Xtend: a New Language for Java Developers

by Sven Efftinge, Sebastian Zarnekow

Generic image illustrating the article
  With an emphasis on functional style and a couple of lumps of syntactic sugar, Xtend hopes to retain all of Java’s strengths and none of its weaknesses.  

Java is the most successful language on the planet. There are close to 10 million developers writing all kinds of software systems in it; the best IDEs on the planet are Java IDEs; and the vast amount of exciting open-source frameworks, libraries, and tools are very good reasons to use it. Also, a lot of the concepts in Java are well thought out. Even more importantly, they are mature and well understood.


Java is also known to be a very inflexible and ceremonial language, forcing the developer to repeat redundant information over and over again. In fact, this is why Java IDEs have to be so powerful: to help us to write all that boilerplate!

But as we all know, code is read much more often than it is written. So this aspect of Java is a real problem. We could try to fix it with IDEs, but that’s just throwing yet another load of tools on the pile. We should fix the problem where it’s caused: we need a better Java.

Java + Xtend == Better Java

Xtend is a statically-typed programming language developed at It has a strong focus on leveraging all the good parts of Java, including seamless integration with the huge amount of Java frameworks and libraries out there.
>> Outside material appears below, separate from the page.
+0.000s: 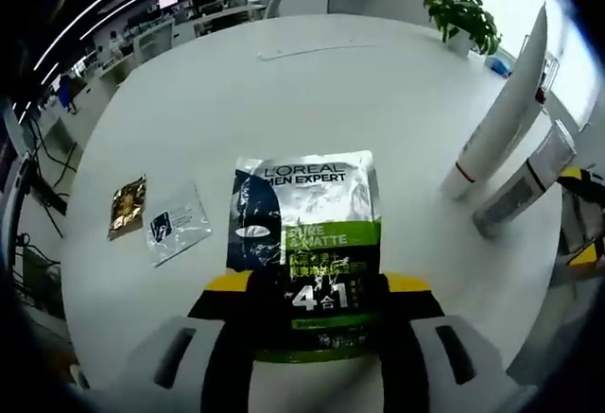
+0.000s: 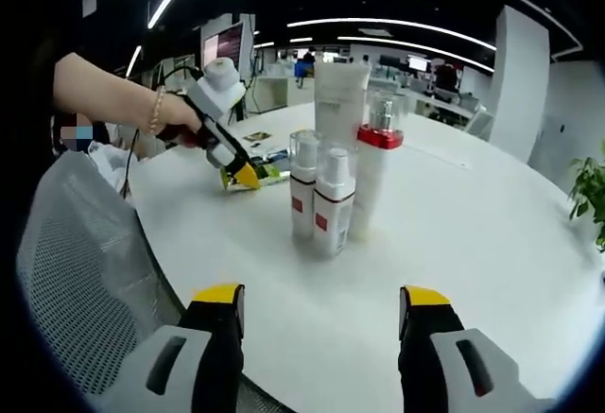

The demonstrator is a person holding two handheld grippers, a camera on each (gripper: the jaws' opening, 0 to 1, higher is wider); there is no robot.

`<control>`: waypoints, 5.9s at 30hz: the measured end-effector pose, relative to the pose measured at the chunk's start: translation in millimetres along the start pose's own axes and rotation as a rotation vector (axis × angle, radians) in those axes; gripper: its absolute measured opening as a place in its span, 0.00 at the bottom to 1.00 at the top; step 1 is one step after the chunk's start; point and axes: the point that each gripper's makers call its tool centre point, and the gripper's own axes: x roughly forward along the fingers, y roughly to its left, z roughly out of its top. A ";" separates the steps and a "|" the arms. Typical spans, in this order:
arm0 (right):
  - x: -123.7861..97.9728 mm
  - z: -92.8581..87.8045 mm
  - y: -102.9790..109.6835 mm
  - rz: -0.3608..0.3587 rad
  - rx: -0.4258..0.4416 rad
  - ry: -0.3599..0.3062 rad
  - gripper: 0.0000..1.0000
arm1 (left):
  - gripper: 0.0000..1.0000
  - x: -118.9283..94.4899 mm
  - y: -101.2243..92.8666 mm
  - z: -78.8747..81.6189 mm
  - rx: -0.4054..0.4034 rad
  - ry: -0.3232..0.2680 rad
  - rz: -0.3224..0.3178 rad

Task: Arrange the skincare products in the storage area until every visible bottle or jar stands upright without overlapping.

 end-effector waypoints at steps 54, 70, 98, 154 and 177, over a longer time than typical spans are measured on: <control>-21.4 191.8 76.2 0.398 0.662 -0.438 0.55 | 0.07 -206.0 -110.7 56.0 -0.070 -0.513 -0.076; -25.4 185.4 78.4 0.438 0.905 -0.418 0.00 | 0.19 -211.6 -143.0 52.4 0.150 -0.519 -0.050; -78.2 228.3 96.2 0.882 0.640 -0.385 0.00 | 0.06 -274.2 -146.7 70.2 -0.254 -0.593 -0.707; -32.4 170.0 139.7 0.652 0.130 -0.298 0.38 | 0.03 -241.7 -116.2 27.6 -0.613 -0.593 -0.631; -27.4 98.5 93.4 0.440 0.042 -0.239 0.93 | 0.03 -162.9 -97.6 15.4 -0.709 -0.480 -0.561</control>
Experienced Java developers can get started with Xtend in almost no time, since everything is so familiar. The editor integrates tightly with Eclipse’s Java tooling to ensure a seamless integration in the IDE as well. If you know how the Java tools work, you will feel at home with Xtend’s UI.

The good parts of Java make for a great basis, but Xtend is all about extending that. For instance, you can now simply discard all that boilerplate you are used to generating using your IDE. Reasonable defaults, type inference, and some other powerful features can make code surprisingly readable. Closures and operator overloading are fun things to have as well. With Xtend you can use such beyond-Java features without learning a whole new language.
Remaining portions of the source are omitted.